In this factory you have total flexibility in configuration: you can start a new cache, or grab one by jndi; the interface of the DirectoryProvider has an initialize method which receives the Query configuration properties too, you might use them to configure the cache, or pass the name of the cache you use in the configuration file of Infinispan.
Sorry for this requiring to write some code, we will provide a general purpose implementation in the future but that will require some thinking and feedback to make sure it's flexible enough. Patches welcome!
-
6. Re: A question on using RAMDirectoryProvider for index
sellhorn Sep 10, 2010 6:07 PM (in response to sannegrinovero)Sanne;
We got it working but the implementation was a bit clumsy.
We created an infinispan directory provider and in the initialize method, created an InfinispanDirectory. Problem is, I need a cache to create that directory. The cache object I wanted to use is created by the caller, so I had to pass the cache in a ThreadLocal variable to it because I can't put objects in the Properties object of initialize (it only accepts strings).
Be happy to contribute what we did, but there's probably a much better way to do this. The solution with the threadlocal is a bit of a hack ;-)
-
7. Re: A question on using RAMDirectoryProvider for index
sannegrinovero Sep 11, 2010 6:14 AM (in response to sellhorn)right I was wondering myself what would the best way to pass the cache; I've seen some early adopters just create the cachemanager in the initialize, this works fine if you have only one Infinispan directory but it not great if you have several.
Another approach would be to expect the Infinispan cachemanager to be registered in JNDI as a severvice and look it up.
You say you created the cache in the caller, so where is it initialized?
I guess the code for this is quite simple but could need much feedback, we need to hear about more use cases; you could bring this up on the developer mailing list of Infinispan or Hibernate Search, that's also the best place to propose patches.
-
8. Re: A question on using RAMDirectoryProvider for index
sellhorn Sep 11, 2010 1:14 PM (in response to sannegrinovero)Right now I pass a cache, I probably could just get the cache from the cache manager instead. But, I create the cache manager (or managers could be multiple) centrally in an OSGi bundle, so I'm probably going to end up passing a CacheManager instance (have to do this thread local hack). Since I'm in OSGi, one approach would be to get my bundle that creates these managers, but I have no BundleContext and can't pass it to the provider. Basically, since the provider is not created by me, it's pretty hard to pass it references to anything.
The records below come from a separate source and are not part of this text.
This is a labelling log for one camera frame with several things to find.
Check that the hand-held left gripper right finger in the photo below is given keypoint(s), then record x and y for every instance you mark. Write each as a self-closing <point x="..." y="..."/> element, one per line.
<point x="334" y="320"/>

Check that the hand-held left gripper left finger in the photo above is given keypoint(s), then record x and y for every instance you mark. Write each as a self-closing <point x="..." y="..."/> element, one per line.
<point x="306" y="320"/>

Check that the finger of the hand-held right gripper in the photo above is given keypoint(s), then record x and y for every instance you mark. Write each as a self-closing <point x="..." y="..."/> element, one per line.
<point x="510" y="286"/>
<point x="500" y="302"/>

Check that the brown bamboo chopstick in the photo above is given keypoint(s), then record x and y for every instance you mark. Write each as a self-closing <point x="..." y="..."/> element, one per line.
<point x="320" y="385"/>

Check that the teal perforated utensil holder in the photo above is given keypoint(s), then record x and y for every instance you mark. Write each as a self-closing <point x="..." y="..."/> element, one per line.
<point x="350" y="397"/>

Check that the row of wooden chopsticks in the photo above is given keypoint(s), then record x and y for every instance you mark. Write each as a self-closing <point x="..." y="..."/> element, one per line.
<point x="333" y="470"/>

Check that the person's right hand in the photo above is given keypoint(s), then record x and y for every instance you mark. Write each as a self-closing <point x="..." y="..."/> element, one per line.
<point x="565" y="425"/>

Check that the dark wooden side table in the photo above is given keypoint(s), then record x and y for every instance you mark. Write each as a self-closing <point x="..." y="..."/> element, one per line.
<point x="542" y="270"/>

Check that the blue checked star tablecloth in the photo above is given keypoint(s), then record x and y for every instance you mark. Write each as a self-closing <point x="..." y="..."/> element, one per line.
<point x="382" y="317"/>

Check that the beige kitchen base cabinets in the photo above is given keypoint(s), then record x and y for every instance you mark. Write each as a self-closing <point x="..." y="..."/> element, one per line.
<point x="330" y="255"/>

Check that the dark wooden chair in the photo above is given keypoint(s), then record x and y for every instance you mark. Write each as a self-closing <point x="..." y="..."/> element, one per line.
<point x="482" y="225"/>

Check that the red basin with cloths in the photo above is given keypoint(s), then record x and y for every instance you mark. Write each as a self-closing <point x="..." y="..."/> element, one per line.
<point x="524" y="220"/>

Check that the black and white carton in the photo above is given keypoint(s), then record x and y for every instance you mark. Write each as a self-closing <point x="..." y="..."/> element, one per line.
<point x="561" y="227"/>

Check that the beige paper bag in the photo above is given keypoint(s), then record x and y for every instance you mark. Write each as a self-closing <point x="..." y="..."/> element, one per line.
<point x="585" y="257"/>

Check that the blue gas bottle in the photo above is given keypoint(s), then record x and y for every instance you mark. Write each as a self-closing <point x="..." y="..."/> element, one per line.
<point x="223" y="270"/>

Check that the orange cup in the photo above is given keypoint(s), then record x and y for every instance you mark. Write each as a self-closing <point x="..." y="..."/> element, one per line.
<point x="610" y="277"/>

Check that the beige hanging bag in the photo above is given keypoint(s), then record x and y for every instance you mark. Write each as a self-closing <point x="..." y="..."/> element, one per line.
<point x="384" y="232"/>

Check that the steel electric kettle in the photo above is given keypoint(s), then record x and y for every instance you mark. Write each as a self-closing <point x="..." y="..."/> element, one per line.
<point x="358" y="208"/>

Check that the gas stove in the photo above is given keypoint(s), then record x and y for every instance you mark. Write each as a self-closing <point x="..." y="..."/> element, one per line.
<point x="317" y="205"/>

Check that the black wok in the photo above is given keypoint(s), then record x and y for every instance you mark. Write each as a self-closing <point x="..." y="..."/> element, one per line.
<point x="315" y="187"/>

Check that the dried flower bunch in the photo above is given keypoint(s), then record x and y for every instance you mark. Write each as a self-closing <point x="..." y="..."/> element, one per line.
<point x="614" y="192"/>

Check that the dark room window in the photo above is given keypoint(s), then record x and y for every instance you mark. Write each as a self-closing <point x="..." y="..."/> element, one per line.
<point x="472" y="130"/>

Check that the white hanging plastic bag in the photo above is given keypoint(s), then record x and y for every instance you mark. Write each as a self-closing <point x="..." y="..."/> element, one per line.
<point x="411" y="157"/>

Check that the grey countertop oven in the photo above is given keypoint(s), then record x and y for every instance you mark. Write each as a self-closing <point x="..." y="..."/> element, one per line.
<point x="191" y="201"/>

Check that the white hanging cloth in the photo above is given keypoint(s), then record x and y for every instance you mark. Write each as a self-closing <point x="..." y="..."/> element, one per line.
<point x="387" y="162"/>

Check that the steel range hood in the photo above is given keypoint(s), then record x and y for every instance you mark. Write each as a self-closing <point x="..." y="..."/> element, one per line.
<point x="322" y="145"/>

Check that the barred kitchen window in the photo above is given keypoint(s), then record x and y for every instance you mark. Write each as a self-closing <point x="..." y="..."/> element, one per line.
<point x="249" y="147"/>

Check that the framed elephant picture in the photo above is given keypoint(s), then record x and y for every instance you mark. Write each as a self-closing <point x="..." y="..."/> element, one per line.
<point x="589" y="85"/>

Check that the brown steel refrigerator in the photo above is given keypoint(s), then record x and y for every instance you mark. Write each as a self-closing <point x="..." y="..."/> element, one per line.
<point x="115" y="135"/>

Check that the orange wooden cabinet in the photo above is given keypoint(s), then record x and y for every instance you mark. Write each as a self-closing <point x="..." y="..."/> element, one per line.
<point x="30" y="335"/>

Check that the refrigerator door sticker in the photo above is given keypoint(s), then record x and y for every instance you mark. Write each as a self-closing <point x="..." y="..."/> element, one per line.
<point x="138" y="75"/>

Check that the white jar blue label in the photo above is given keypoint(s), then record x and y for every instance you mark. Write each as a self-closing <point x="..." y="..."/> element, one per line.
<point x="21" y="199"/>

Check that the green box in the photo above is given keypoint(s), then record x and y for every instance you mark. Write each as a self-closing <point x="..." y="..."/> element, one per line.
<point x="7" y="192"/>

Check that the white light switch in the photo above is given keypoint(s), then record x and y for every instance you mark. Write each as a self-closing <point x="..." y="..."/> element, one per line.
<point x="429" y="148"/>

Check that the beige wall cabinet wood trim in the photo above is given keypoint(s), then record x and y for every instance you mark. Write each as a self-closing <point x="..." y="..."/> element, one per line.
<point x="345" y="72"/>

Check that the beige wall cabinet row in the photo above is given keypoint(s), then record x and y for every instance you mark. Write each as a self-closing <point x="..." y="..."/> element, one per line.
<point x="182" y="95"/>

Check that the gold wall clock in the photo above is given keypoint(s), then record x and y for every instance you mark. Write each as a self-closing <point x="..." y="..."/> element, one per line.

It works now, but I'm afraid what we have is not a good general solution :-(
-
9. Re: A question on using RAMDirectoryProvider for index
sannegrinovero Sep 15, 2010 9:26 AM (in response to sellhorn)hi, did you consider or try registering the CacheManager in JNDI?
-
10. Re: A question on using RAMDirectoryProvider for index
sellhorn Sep 15, 2010 12:34 PM (in response to yelin666)I was hoping to avoid JNDI since I'm not running in an EE container but in OSGi (and want to support regular Java SE runtimes).
-
11. Re: A question on using RAMDirectoryProvider for index
sannegrinovero Sep 15, 2010 2:12 PM (in response to sellhorn)right we must find a solution which is non-EE friendly too; I guess we need to elaborate a proposal to change the interface's contract, but avoiding to create a strong coupling to Infinispan.
-
12. Re: A question on using RAMDirectoryProvider for index
sellhorn Sep 15, 2010 3:38 PM (in response to sannegrinovero)It would be nice if in the properties for QueryHelper;
queryHelper = new QueryHelper(cache, p, classesToBeIndexed);
That in 'p' which is a regular Java Properties object I could put an object as a property. Properties is just a hashtable, so i can do object puts. Still not super clean, but better than thread local.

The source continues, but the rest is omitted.